We would be concerned that the issues of skills levels not be used as a means to exclude poor previously disadvantaged people. Please ensure that when the bill becomes law that it gets implemented without delay and used not as a last resort but as needed to help South Africa bring transformation to the unresolved land challenge.

Finally we wish point out the MEC for Agriculture and Land Affairs in the Northern Cape Ms. Tina Joemat-Pettersson just last week made a statement:

  • she said the controversial Expropriation Bill will never become law because it is illegal and unconstitutional.

We don’t agree with her and in fact think that someone in such a critical position as she holds should be more careful of the public statements she makes.

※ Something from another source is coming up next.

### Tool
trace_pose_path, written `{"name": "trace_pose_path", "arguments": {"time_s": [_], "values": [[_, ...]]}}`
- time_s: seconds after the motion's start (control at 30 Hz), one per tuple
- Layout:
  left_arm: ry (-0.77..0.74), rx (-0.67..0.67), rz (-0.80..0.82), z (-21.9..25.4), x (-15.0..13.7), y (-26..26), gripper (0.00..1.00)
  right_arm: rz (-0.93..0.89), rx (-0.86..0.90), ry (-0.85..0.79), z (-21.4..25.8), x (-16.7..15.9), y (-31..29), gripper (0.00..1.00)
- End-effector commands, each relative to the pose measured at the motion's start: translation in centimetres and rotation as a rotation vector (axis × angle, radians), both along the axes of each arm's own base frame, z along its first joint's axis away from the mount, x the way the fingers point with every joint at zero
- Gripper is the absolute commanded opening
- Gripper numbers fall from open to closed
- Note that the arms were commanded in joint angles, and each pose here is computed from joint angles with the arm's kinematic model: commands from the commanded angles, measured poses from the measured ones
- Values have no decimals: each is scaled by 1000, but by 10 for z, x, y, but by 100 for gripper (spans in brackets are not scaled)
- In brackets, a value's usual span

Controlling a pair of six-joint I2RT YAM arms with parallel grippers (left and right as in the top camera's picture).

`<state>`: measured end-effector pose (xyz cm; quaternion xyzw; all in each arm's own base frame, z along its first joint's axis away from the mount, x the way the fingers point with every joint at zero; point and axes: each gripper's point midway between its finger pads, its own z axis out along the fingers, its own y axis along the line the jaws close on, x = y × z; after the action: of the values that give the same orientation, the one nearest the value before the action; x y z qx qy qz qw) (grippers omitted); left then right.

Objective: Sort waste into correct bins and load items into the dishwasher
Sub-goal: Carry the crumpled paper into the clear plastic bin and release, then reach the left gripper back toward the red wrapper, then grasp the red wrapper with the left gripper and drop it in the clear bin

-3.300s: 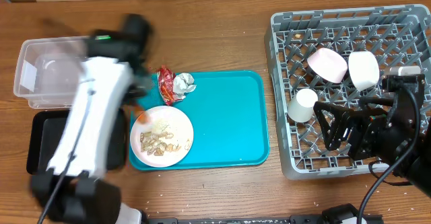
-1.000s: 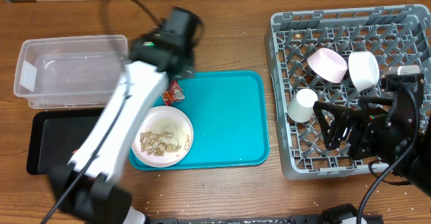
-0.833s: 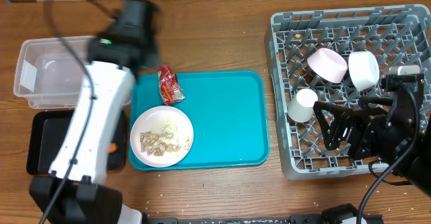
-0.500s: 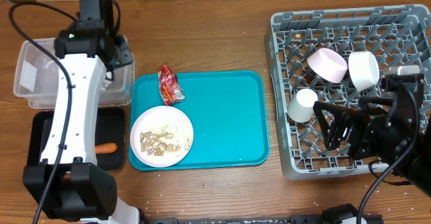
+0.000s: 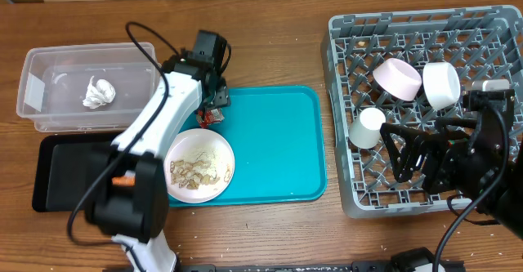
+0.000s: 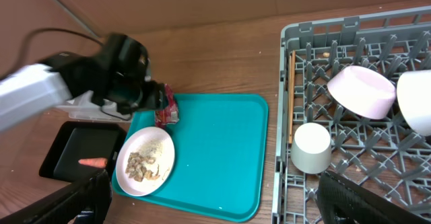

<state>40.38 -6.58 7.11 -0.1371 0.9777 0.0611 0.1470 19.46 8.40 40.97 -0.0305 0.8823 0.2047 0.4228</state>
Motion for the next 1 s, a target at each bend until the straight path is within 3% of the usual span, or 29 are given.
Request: {"name": "trace_pose_path", "arguments": {"time_s": [0.0,0.1,0.27,0.37,0.63,0.8,0.83,0.97], "values": [[46,46,78,-28,-1,16,74,4,1,-16,4,-1,0,100],[86,27,53,-49,-1,10,66,4,1,-16,4,-1,0,100],[94,-29,33,-51,1,-1,17,4,1,-16,4,-1,0,100],[65,-60,30,-25,8,-5,4,4,1,-16,4,-1,0,100],[-203,13,109,126,25,37,4,4,1,-16,4,-1,0,100],[-156,73,237,126,9,102,4,4,1,-16,4,-1,0,100],[-141,78,260,121,8,112,9,4,1,-16,4,-1,0,100],[-104,56,336,104,9,146,57,4,1,-16,4,-1,0,100]]}}
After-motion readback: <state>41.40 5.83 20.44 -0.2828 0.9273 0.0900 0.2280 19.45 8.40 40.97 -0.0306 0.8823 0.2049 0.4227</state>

We think it is quite unfortunate and actually misleading for her to make such statements and in our opinion it suggests she has not done her homework.

  • Having said that we must also say that we accept all voices must be heard, those we agree with and those we don’t.

Thank you once again for allowing the voice of poor rural people to be heard, thanks to the Portfolio Committee on Public Works and those who have worked behind the scenes.

There is no doubt that to settle rural land claims, which is in the public interest to do so, we need to accept that expropriation will have to occur. 

  • In the Northern Cape where AnCRA works there are not sufficient unattached or state lands to settle the current rural claims.  So let’s do the right thing.